Look at the entries below and restate word for word the lines from the first through the one that has "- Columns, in".

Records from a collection
BEGIN

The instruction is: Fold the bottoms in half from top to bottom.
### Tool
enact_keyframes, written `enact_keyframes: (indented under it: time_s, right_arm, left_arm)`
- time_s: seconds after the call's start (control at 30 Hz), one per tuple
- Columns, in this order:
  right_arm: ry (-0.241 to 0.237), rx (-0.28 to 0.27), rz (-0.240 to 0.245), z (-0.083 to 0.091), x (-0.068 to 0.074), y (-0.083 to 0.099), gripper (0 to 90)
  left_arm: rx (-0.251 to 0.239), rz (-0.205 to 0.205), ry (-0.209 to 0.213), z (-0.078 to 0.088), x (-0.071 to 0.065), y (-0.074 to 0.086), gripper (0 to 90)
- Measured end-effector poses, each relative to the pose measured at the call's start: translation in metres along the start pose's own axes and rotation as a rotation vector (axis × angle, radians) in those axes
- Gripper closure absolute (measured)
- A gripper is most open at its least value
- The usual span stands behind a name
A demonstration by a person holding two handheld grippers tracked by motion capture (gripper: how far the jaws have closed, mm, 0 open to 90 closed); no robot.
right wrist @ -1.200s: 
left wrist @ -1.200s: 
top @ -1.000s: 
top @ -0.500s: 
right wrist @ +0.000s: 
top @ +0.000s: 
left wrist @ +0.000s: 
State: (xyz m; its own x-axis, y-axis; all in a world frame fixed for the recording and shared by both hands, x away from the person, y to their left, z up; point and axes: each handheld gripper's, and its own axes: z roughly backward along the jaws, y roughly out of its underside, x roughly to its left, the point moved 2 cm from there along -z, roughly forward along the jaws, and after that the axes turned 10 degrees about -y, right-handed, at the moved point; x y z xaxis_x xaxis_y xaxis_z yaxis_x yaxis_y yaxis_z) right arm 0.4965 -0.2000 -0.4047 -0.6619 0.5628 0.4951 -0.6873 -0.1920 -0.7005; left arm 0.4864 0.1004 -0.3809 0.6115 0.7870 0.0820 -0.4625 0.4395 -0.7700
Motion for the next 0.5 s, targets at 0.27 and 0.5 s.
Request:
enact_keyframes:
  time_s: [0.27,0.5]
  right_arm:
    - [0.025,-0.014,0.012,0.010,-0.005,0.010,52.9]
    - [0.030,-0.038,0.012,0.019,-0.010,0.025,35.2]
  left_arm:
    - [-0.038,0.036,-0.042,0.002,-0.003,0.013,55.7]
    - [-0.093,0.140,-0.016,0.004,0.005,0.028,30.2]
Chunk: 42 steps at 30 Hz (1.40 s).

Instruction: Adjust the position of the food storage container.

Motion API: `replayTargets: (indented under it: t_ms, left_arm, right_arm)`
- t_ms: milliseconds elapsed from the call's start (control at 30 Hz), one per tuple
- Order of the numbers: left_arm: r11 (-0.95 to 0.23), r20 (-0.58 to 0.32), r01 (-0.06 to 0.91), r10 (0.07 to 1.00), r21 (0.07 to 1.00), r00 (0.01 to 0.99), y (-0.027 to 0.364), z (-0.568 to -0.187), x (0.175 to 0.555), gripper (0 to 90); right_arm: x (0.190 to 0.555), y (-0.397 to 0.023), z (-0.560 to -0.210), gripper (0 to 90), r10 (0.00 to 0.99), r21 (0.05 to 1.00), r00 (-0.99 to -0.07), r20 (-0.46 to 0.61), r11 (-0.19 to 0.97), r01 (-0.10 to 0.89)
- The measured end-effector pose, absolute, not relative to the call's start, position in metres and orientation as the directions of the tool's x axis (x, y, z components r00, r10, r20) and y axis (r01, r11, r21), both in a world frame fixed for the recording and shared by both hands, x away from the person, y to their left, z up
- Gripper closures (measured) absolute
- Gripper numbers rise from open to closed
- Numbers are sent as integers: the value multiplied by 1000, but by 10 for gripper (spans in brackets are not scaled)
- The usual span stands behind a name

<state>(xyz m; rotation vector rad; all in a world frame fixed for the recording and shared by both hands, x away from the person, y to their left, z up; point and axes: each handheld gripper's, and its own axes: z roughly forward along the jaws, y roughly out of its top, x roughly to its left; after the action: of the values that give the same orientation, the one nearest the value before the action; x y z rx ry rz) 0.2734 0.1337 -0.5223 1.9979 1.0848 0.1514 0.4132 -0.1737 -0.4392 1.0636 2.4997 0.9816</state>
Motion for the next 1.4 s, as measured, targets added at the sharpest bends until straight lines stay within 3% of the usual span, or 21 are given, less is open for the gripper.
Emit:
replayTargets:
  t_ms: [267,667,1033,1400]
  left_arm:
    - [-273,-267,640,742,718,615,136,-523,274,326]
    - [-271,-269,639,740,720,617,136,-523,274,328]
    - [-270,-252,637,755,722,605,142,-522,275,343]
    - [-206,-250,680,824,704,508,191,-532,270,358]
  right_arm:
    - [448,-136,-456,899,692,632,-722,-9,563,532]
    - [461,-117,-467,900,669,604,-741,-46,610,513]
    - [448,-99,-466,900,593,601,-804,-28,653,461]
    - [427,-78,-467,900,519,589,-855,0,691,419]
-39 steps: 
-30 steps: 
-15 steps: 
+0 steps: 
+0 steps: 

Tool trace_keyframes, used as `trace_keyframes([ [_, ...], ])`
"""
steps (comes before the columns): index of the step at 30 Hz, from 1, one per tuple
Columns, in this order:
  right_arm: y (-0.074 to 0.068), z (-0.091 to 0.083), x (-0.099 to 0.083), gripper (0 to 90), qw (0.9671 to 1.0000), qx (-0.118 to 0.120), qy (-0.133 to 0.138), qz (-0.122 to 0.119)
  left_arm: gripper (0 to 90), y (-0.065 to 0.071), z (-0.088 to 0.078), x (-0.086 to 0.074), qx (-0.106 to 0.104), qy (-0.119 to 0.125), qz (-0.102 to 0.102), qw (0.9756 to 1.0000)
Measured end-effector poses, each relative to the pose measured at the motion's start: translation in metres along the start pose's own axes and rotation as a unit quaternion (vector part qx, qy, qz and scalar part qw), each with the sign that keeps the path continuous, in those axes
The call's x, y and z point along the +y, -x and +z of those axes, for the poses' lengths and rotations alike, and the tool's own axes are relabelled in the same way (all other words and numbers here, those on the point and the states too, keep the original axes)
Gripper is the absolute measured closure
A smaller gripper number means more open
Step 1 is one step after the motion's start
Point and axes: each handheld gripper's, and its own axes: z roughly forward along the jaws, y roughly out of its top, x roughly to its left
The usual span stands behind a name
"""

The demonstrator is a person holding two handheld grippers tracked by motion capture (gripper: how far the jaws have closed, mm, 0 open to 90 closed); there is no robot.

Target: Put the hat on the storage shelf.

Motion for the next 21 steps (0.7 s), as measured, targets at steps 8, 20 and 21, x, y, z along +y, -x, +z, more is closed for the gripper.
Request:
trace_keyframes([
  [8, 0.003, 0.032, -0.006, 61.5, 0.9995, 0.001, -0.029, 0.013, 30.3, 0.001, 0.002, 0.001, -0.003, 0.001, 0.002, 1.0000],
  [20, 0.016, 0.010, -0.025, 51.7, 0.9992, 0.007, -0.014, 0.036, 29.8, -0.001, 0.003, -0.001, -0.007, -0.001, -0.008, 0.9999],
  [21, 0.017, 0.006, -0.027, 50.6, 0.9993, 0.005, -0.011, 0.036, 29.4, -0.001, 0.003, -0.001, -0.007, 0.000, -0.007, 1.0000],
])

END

* [Answer to the exercise]:
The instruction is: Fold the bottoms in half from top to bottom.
### Tool
enact_keyframes, written `enact_keyframes: (indented under it: time_s, right_arm, left_arm)`
- time_s: seconds after the call's start (control at 30 Hz), one per tuple
- Columns, in this order:

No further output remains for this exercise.